- _Task statement_: Once the line containing "Q: Spot the black looped" is found in the entries below, restate it and each following line word for word, stopping after the line containing "Q: Spot the black round".

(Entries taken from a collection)
○ ○ ○ ○ ○ ○ ○
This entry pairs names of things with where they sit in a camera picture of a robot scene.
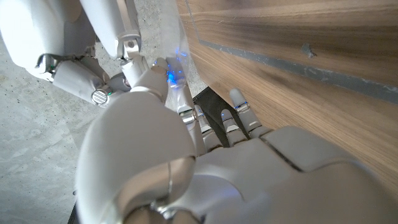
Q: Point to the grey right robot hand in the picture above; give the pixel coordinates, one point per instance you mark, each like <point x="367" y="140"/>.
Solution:
<point x="62" y="40"/>

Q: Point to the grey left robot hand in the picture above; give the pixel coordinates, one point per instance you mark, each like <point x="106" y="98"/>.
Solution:
<point x="233" y="180"/>

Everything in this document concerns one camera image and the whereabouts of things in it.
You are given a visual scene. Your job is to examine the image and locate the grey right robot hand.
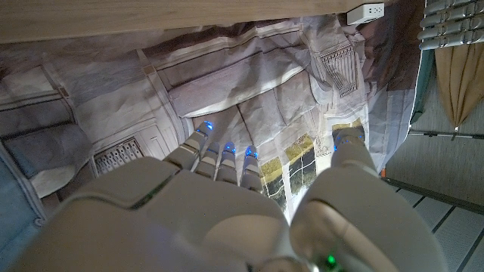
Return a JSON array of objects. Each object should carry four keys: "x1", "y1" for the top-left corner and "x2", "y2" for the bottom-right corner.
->
[{"x1": 7, "y1": 120, "x2": 449, "y2": 272}]

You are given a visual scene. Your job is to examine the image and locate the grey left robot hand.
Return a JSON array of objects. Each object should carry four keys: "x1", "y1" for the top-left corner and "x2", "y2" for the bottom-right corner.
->
[{"x1": 417, "y1": 0, "x2": 484, "y2": 51}]

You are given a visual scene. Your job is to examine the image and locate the white power strip box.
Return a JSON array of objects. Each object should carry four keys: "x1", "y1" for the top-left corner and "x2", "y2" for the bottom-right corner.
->
[{"x1": 346, "y1": 2, "x2": 386, "y2": 26}]

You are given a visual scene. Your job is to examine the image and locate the black stand bar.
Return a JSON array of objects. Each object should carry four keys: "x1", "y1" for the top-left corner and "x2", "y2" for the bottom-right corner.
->
[{"x1": 408, "y1": 129, "x2": 484, "y2": 141}]

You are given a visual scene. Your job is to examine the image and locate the printed fabric backdrop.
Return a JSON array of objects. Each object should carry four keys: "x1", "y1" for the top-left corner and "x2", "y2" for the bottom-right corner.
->
[{"x1": 0, "y1": 0, "x2": 427, "y2": 261}]

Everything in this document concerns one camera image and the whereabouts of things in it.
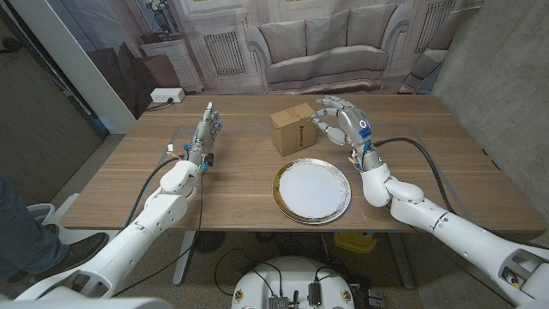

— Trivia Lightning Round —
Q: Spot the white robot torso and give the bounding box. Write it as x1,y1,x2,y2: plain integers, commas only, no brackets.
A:
230,256,356,309

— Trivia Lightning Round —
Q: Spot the yellow object under table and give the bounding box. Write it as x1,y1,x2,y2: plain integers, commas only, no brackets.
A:
333,230,379,254

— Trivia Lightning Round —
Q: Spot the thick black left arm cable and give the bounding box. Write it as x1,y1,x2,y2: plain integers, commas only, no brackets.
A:
122,154,190,229

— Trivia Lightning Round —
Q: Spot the printed living room backdrop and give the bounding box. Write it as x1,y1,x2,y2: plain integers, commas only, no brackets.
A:
45,0,485,121

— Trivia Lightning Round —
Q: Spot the dark leather shoe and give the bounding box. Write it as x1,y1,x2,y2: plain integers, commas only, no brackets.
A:
8,231,111,284

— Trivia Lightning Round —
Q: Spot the white table leg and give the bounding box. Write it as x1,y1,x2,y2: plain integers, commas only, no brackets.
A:
172,230,197,287
388,231,416,291

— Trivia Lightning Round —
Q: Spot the white slanted pillar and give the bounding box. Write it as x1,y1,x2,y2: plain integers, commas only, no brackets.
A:
8,0,138,135

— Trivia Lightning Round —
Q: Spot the black power strip cord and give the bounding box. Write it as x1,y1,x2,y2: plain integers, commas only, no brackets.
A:
145,97,175,112

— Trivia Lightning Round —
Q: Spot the cardboard packing box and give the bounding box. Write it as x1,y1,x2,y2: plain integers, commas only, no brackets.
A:
269,101,319,158

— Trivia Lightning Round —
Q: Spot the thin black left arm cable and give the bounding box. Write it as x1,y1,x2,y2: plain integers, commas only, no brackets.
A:
113,170,206,298

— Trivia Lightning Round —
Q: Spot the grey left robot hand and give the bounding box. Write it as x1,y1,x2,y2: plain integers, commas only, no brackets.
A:
182,101,224,167

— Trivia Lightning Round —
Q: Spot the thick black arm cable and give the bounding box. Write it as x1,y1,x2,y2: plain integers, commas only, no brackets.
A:
372,136,456,215
122,154,190,229

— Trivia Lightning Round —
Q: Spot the grey tape outline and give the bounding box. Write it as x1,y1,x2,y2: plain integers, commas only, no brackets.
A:
124,123,480,231

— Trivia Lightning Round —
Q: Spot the white chair base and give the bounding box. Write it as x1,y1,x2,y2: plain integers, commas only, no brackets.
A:
25,192,122,246

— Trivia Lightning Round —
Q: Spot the blue jeans leg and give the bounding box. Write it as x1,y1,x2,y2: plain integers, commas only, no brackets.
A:
0,178,70,280

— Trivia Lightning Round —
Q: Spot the white gold-rimmed paper plate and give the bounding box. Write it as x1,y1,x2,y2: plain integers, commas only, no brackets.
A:
271,158,353,226

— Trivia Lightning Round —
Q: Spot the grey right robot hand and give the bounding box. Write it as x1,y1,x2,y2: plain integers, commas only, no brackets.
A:
311,94,382,158

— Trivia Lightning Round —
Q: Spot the black looped floor cable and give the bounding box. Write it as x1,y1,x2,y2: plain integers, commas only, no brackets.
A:
213,247,285,298

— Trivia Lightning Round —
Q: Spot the white power strip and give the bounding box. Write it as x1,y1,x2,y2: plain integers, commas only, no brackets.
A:
149,88,186,104

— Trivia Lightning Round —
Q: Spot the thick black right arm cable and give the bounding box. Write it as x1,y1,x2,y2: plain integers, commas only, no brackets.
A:
372,136,456,215

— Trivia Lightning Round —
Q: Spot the black round vented disc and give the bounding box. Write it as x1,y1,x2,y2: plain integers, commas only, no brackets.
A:
192,231,226,254

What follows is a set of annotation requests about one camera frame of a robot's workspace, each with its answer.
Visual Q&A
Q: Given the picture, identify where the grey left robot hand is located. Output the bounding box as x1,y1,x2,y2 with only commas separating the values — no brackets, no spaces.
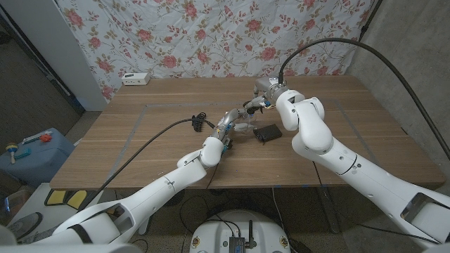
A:
210,107,258,140

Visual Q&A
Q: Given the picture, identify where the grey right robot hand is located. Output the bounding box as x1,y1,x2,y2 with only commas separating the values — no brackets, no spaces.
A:
243,76,290,110

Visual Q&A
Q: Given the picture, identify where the clear dispenser bottle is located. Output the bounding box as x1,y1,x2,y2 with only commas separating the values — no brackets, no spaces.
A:
234,112,258,134

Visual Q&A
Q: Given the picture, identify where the black pump cap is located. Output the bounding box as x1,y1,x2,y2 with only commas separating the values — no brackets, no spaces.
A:
243,102,264,116

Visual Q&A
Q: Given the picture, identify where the black card holder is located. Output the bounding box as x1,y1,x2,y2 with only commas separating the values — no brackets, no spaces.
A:
252,123,283,143

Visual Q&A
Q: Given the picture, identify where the black hair claw clip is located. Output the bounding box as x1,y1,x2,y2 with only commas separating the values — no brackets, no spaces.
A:
191,112,208,133

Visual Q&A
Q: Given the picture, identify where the floral backdrop cloth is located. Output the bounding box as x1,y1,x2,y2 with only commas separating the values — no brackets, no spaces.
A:
56,0,375,101

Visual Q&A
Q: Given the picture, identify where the white power strip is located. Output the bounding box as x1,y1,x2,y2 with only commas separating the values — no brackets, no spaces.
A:
121,72,151,86

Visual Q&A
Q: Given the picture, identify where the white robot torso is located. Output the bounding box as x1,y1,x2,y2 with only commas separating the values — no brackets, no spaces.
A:
189,209,292,253

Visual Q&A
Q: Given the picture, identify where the black backdrop stand pole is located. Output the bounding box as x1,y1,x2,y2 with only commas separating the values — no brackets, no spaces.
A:
357,0,384,45

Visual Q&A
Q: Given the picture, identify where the grey module with antenna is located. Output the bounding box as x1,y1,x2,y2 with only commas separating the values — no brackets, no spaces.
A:
229,220,257,253

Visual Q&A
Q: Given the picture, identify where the dark table leg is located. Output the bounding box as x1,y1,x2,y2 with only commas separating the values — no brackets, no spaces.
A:
316,186,341,235

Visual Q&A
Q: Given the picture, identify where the yellow black floor mat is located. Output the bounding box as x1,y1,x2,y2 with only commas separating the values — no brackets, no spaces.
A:
44,188,89,210

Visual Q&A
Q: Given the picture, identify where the white pillar panel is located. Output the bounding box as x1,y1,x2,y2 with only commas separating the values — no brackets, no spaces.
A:
0,0,108,112

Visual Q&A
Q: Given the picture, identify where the blue storage box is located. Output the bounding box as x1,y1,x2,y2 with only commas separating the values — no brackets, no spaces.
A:
0,127,75,187

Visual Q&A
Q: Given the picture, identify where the teal toy piece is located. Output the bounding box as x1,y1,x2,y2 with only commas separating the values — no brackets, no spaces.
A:
13,148,32,160

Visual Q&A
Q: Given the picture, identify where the wooden maraca toy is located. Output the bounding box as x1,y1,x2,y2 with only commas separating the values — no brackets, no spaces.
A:
5,142,19,165

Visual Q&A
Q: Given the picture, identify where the grey shoe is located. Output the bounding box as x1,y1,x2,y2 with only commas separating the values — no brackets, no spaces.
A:
5,212,44,243

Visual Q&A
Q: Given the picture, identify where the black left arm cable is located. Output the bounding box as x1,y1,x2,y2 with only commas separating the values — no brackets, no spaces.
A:
79,117,217,210

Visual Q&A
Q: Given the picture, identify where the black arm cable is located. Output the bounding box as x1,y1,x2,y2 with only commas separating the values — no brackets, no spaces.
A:
277,37,450,161
79,117,217,210

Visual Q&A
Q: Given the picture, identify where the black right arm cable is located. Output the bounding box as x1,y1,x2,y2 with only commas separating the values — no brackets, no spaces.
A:
277,37,450,161

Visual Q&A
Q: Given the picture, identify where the black floor cable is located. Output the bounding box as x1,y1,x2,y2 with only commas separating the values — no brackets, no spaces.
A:
271,188,295,245
178,195,214,235

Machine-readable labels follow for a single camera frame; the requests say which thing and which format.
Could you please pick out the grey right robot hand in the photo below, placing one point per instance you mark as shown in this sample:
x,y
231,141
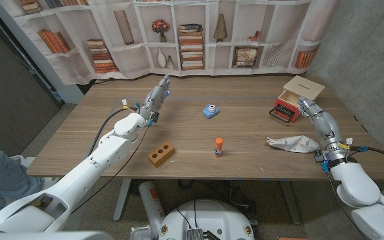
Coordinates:
x,y
325,130

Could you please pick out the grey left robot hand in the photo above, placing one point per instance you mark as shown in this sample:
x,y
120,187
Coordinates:
x,y
154,98

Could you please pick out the floral fabric pen bag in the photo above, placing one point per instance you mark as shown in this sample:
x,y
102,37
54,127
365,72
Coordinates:
x,y
295,144

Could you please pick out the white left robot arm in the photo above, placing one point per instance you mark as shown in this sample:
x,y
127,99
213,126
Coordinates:
x,y
88,166

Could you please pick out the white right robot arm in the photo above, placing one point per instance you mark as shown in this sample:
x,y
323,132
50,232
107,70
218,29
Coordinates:
x,y
362,193

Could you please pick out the wooden drawer box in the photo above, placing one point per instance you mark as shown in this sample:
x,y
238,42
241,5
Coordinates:
x,y
305,87

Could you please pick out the brown brick block with holes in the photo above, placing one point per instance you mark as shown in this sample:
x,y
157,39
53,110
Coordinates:
x,y
161,154

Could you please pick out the orange glue stick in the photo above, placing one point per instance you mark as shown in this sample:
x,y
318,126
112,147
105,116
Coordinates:
x,y
218,146

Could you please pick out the printed bookshelf backdrop cloth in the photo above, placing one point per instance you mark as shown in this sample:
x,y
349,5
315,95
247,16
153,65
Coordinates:
x,y
192,36

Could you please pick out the grey table leg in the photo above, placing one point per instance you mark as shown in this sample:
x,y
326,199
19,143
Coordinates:
x,y
292,203
122,200

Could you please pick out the white roll with orange label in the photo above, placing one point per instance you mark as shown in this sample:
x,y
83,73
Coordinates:
x,y
152,203

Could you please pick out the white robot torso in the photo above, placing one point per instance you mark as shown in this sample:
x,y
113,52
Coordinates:
x,y
208,218

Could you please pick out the person in blue jeans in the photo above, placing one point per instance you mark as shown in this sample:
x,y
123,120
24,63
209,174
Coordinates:
x,y
2,180

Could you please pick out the blue toy camera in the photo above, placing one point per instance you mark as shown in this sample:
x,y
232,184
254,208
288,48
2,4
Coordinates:
x,y
210,111

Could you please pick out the perforated wall panel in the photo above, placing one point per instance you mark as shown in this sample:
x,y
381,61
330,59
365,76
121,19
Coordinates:
x,y
8,93
○ ○ ○ ○ ○ ○ ○
- _Finished task_:
Q: Spot the black looped floor cable and give the bounding box. Write it as x1,y1,x2,y2: plain integers, commas only, no brackets.
A:
213,247,285,298

— Trivia Lightning Round —
Q: Spot the white power strip and give the bounding box. Write it as x1,y1,x2,y2: plain integers, commas only, no brackets.
A:
149,88,186,104

— Trivia Lightning Round —
Q: Spot the thick black right arm cable and give the bounding box. Write it as x1,y1,x2,y2: plain integers, commas only, no brackets.
A:
372,136,456,215

— Trivia Lightning Round —
Q: Spot the black round vented disc and give the bounding box. Write it as x1,y1,x2,y2: plain integers, commas only, no brackets.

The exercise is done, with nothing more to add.